Reading is one of the great joys of summer downtime. Whether you’re at the beach, a Northwoods lake or just sitting in the backyard, settling in with a good book can challenge old ways of thinking, inspire new paths in life, or provide a window into another world.
The Bradley Foundation has always believed reading fosters the ideas and knowledge that are central to human flourishing. Over the last 35 years, we’ve funded the research and publication of more than 700 books and were integral to the launch of Encounter Books, which we continue to strongly support.
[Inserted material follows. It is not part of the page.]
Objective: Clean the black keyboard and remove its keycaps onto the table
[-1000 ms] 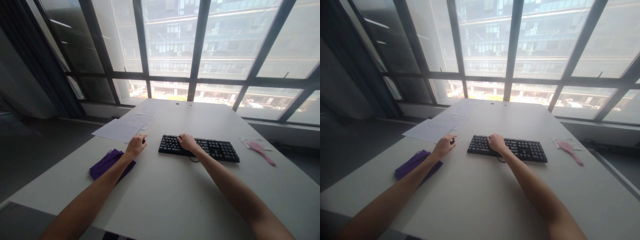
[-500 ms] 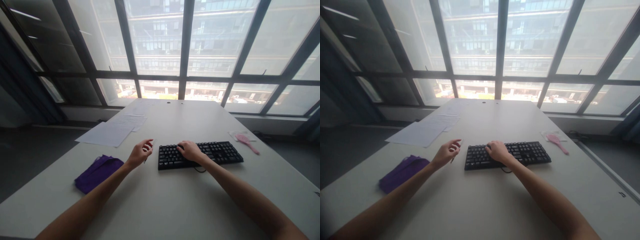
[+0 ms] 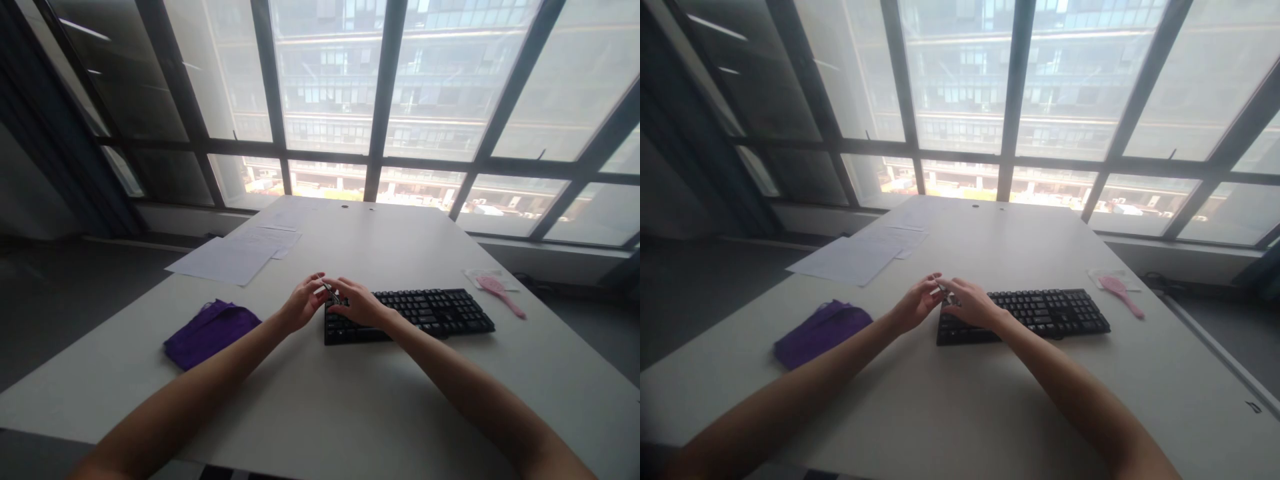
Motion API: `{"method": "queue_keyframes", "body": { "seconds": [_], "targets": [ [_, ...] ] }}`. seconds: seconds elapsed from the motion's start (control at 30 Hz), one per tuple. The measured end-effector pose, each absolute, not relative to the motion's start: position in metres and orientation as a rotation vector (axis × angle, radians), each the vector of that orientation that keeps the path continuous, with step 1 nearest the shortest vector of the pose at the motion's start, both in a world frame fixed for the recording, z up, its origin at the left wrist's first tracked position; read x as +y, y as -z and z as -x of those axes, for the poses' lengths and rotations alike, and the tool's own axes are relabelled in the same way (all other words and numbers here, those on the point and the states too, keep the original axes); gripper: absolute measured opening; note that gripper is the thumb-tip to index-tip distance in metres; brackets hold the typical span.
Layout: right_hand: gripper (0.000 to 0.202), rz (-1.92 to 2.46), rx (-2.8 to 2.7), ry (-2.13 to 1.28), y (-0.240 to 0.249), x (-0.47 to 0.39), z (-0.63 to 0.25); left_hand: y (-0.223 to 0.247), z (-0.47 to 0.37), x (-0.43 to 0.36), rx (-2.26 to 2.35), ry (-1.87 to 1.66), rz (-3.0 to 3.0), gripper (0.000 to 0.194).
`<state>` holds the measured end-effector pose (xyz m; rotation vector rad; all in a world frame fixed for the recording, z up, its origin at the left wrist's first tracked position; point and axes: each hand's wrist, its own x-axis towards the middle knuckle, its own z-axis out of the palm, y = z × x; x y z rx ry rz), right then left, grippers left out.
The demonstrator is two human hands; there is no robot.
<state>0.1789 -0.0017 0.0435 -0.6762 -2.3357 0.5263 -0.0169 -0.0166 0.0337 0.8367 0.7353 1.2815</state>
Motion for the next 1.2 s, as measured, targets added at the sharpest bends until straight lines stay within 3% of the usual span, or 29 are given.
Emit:
{"method": "queue_keyframes", "body": {
  "seconds": [0.1,0.2,0.3,0.5,0.73,1.2],
  "targets": [
    [0.032,0.591,-2.126,-0.702,-0.040,0.003,-0.169,-0.028,0.020,-0.018,0.691,-1.213,-0.891,0.026],
    [0.021,0.593,-1.928,-0.838,-0.042,0.013,-0.163,-0.028,0.019,-0.019,0.678,-1.174,-0.914,0.026],
    [0.021,0.668,-1.775,-0.854,-0.046,0.026,-0.160,-0.028,0.016,-0.015,0.745,-1.213,-0.908,0.028],
    [0.042,0.818,-1.524,-0.817,-0.038,0.046,-0.158,-0.026,0.020,-0.011,0.974,-1.385,-1.174,0.035],
    [0.040,0.828,-1.484,-0.910,-0.021,0.046,-0.158,-0.018,0.023,-0.011,1.209,-1.344,-1.508,0.033],
    [0.038,0.724,-1.633,-1.106,-0.013,0.038,-0.157,-0.007,0.024,-0.008,1.258,-1.220,-1.587,0.031]
  ]
}}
In this age of cancel culture, it’s never been more important to access different viewpoints and to understand the foundations of American exceptionalism. We thought it would be fun to share our recommendations of the latest books by Bradley Prize winners and grantees, as well as some suggestions for digital viewing. We hope you’ll consider adding them to your summer reading and viewing list.
Bradley Summer Reading Recommendations
Crisis of the Two Constitutions: The Rise, Decline, and Recovery of American Greatness, by Charles Kesler, details how we got to and what is at stake in our increasingly divided America. It takes controversial stands on matters political and scholarly, describing the political genius of America’s founders and the attempted progressive re-founding of America. It also appraises American conservatives’ efforts to revive the founders’ Constitution and moral common sense
Maverick: A Biography of Thomas Sowell, by Jason Riley. In the first-ever biography of Sowell, Riley gives this iconic thinker his due and responds to the detractors. Maverick showcases Sowell's most significant writings and traces the events that shaped his ideas and resulted in a black orphan from the Jim Crow South becoming one of our foremost public intellectuals.
Curiosity and its Twelve Rules for Life, by F.H. Buckley. Curiosity is the instinct that prompts us to act, and a book about curiosity should tell us how to live. This is the first to do so, with its twelve rules for life.
Red, White, and Black: Rescuing American History from Revisionists and Race Hustlers, by Robert Woodson, is an indispensable corrective to the falsified version of black history presented by The 1619 Project, radical activists, and money-hungry “diversity consultants". A collection of the most prominent and respected black scholars and thinkers comes together to correct the record and tell the true story of black Americans in all its complexity, diversity of experience, and poignancy.
The Love of Learning, by Margarita Mooney, tells the stories of how seven renowned scholars fell in love with learning. It invites readers to join the long, ongoing conversation about truth, goodness, and beauty that has its roots in the beginning of Western civilization and is still, as these contributors show, alive and vibrant today.
The Plot to Change America, by Mike Gonzalez, exposes the myths that help identity politics perpetuate itself. This book reveals what has really happened, explains why it is urgent to change course, and offers a strategy to do so. Though we should not fool ourselves into thinking that it will be easy to eliminate identity politics, we should not overthink it, either.
The 1776 Report is the official report of The President’s Advisory 1776 Commission. Submitted to the President and released as a public document on January 18, 2021, the report explains the core principles of the American founding and how they have shaped American history.
A Time to Build, by Yuval Levin. Everybody knows that Americans have long been losing trust in institutions. But what does that really mean? And how is that widespread collapse of confidence related to the daunting, complex, social crisis our society is living through? Awarded the prestigious 2021 Conservative Book of the Year by the Intercollegiate Studies Institute, Levin’s book takes up these questions and suggests a path toward an American renewal.
The Documentary History of the Ratification of the Constitution and the Bill of Rights Volume XXXVII: The Bill of Rights, no. 1. The first in a planned six-volume series examining the intense debate over the drafting and ratification of the first Ten Amendments to the Constitution, The Bill of Rights, no.1 is the latest volume in the landmark Documentary History of the Ratification of the Constitution series. This volume represents a profoundly important documentary record of the effort to protect human rights during the Revolutionary War Era.
Bradley Digital Viewing Suggestions
We the People - Want to be informed on cancel culture, corporate wokeness, election integrity, and other threats to our freedom? Interested in the latest on education reform or local arts and culture? Check out our 15-minute episodes of We the People: A Bradley Speaker Series to learn more from the leading thinkers at the remarkable organizations supported by The Bradley Foundation.
Kite & Key Media - Everyone wants to be informed, but most of us don’t have time to distill a 90-page research paper on the topics impacting the world. Kite & Key does that for you by translating the world’s best research into accessible videos. Check out their latest videos on infrastructure, education, energy and more.
Thomas Sowell: Commonsense in a Senseless World - This recent documentary - supported by The Bradley Foundation - traces Sowell’s journey from humble beginnings to the Hoover Institution, where he became one of this era’s greatest economists, political philosophers, and authors.